Something about that crucible of a time has made it so that my MSMS friends are still some of the people I feel the most comfortable with in the world, even if we don’t talk regularly. I wrote once about how I chose in high school to feel home-ful instead of homeless, and these two and their families were a big part of that. I spent weekends at their homes, ate dinner with their parents after church, crashed in their rooms as a way-stop on road trips. And I am beyond thrilled that Middle-of-the-pile Friend has just moved to Atlanta! Bottom-of-the-pile just happened to be passing through Atlanta on her way back to grad school in Virginia, and after a flurry of texts (and I do mean a flurry) we managed to make a meetup happened.
And boy was it nice.
I’ve been doing a lot of thinking lately about who I am and what my future holds (somewhat inspired/forced upon me by my reading of Daring Greatly, more on that later) and I’ve sort of been feeling like I needed a friend. And friends they are. With such a build up of shared history, we don’t have to fill in the blanks. We can just pick up right here, because they know that I am obsessive and neurotic sometimes and they love me anyway. And one can talk about her new boyfriend and make reference to an ex because we knew her then, and the other can tell us about driving her dad’s truck for the week and it makes us smile because we know him, too.

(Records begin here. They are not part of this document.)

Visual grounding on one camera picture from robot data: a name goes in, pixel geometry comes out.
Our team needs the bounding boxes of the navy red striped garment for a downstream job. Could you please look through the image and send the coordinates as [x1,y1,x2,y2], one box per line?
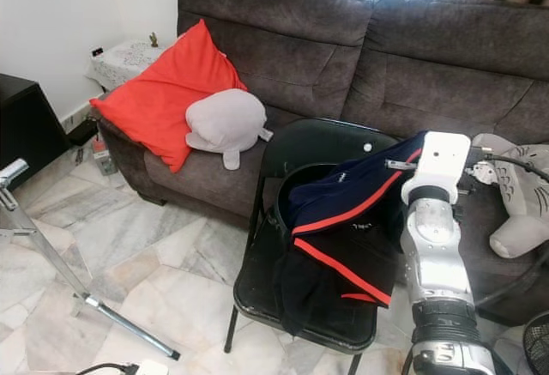
[274,130,430,337]

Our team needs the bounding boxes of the silver clothes rack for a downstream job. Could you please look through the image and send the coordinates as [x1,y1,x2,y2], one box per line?
[0,159,181,361]

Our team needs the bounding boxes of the black low cabinet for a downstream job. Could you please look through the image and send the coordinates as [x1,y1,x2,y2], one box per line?
[0,73,69,189]

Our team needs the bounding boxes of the small white red box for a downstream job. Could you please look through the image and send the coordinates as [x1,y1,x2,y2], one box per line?
[93,139,119,176]

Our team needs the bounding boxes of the white lace covered side table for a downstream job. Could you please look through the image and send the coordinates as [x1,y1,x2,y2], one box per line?
[86,39,164,93]

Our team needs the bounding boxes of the red pillow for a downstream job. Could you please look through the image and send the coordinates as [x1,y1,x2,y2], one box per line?
[90,19,248,174]

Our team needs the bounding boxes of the grey seal plush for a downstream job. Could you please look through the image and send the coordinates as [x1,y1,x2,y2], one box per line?
[185,88,274,171]

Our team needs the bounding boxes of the black folding chair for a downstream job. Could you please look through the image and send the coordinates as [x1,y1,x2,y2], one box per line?
[223,118,438,375]

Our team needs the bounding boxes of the dark brown fabric sofa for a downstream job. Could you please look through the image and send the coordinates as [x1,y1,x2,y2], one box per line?
[96,0,549,324]

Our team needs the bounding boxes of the black fan grill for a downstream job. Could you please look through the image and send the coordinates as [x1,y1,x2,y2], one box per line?
[523,311,549,375]

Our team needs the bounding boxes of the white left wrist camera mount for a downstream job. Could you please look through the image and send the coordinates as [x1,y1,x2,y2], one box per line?
[133,360,171,375]

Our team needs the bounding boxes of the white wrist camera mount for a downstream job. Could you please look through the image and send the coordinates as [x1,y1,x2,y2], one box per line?
[401,131,473,204]
[133,360,171,375]

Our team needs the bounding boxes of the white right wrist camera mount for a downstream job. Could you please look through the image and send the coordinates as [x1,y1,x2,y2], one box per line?
[401,131,473,204]

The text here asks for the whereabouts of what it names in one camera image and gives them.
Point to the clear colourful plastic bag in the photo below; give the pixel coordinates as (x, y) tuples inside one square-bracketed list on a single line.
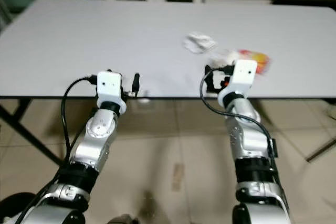
[(247, 54)]

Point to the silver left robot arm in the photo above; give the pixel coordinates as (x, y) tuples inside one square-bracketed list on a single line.
[(100, 135)]

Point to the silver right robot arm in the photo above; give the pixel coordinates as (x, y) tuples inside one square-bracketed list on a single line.
[(249, 140)]

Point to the black rubbish bin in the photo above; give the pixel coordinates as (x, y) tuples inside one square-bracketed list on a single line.
[(11, 207)]

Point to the crumpled white paper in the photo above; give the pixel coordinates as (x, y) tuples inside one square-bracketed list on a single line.
[(199, 42)]

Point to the black table leg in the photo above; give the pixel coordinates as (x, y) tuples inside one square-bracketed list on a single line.
[(321, 152), (31, 132)]

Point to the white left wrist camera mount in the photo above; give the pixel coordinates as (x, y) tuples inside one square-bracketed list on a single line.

I know grownup friendships take work. And just because she now lives in my city, I have no illusions that Middle-of-the-pile and I will see each other every day, and probably not even every week. But it will undoubtedly be more often than we were able to when she lived 5 hours away, and I’m pretty excited about that.
I don’t know which friends are silver and which are gold: the old friends, or the new friends. I like and need all the kinds of friends. But I sure appreciate having old friends like these in my life.
Who’s your oldest friend and how often do you see them? What are your favorite ways to cultivate friendships as an adult?